• EXERCISE DETAILS
Please print exactly the lines running from the one that contains "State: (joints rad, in" to the end of the data, with both lines included.

• GIVEN INFORMATION
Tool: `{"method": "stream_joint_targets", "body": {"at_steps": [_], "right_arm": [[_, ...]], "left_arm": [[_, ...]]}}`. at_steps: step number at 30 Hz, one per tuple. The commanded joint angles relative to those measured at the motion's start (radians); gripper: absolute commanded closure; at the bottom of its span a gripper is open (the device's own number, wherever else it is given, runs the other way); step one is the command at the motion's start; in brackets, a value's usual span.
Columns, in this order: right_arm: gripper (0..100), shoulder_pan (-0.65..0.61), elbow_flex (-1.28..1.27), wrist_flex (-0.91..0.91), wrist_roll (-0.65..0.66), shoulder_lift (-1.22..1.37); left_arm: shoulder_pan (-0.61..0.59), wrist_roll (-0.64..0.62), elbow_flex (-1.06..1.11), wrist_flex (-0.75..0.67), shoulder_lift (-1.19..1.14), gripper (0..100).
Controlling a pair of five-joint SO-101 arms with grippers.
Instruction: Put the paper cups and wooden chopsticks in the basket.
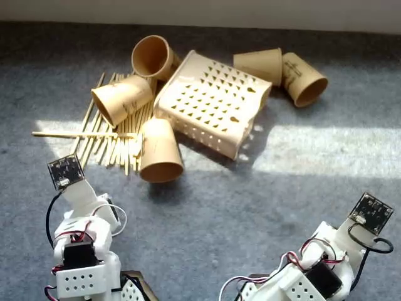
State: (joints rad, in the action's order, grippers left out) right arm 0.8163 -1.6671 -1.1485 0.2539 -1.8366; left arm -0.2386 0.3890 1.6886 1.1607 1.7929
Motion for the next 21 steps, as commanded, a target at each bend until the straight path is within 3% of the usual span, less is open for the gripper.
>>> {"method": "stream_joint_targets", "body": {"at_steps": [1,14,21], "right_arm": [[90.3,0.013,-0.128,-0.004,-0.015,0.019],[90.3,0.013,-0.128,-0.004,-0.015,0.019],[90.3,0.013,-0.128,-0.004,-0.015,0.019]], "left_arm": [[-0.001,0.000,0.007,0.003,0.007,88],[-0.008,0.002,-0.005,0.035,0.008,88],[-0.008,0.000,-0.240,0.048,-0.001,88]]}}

• FINISHED EXERCISE
State: (joints rad, in the action's order, grippers left out) right arm 0.8163 -1.6671 -1.1485 0.2539 -1.8366; left arm -0.2386 0.3890 1.6886 1.1607 1.7929
Motion for the next 21 steps, as commanded, a target at each bend until the straight path is within 3% of the usual span, less is open for the gripper.
>>> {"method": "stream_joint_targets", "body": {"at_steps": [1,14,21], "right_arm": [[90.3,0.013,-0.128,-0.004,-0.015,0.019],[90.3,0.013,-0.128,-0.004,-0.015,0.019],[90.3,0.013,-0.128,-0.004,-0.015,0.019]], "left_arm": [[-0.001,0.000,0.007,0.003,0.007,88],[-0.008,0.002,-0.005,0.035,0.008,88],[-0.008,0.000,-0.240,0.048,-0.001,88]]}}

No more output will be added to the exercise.